_TASK OBJECTIVE_
Exactly retype the lines of the material from its first line to the line with "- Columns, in", including both.

_INFORMATION SHOWN_
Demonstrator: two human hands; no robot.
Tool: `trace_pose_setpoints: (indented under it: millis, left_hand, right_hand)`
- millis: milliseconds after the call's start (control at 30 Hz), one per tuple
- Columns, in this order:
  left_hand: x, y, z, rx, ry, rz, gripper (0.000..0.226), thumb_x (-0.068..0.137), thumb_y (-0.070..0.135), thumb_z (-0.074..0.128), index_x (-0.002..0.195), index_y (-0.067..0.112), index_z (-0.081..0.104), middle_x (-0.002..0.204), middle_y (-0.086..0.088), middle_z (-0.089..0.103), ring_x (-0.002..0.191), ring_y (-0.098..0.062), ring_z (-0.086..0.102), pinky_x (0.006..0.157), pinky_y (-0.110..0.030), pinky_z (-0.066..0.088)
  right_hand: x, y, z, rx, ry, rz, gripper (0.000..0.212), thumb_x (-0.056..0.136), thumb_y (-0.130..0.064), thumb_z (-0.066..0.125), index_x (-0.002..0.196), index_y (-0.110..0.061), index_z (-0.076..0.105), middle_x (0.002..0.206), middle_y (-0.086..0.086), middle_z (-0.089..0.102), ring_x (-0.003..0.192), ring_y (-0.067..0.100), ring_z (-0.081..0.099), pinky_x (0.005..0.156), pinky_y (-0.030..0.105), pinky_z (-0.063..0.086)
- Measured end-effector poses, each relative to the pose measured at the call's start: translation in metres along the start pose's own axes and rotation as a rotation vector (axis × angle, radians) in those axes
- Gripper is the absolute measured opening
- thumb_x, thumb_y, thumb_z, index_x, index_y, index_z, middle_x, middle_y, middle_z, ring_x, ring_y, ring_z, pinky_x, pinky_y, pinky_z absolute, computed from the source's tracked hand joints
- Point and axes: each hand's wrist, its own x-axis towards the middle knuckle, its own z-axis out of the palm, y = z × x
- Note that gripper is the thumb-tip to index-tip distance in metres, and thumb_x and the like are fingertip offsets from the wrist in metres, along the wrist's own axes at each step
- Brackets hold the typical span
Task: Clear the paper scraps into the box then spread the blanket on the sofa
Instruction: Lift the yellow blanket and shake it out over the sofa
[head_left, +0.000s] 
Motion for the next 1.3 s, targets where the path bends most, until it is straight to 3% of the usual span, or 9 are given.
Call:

_EXERCISE RESPONSE_
Demonstrator: two human hands; no robot.
Tool: `trace_pose_setpoints: (indented under it: millis, left_hand, right_hand)`
- millis: milliseconds after the call's start (control at 30 Hz), one per tuple
- Columns, in this order:

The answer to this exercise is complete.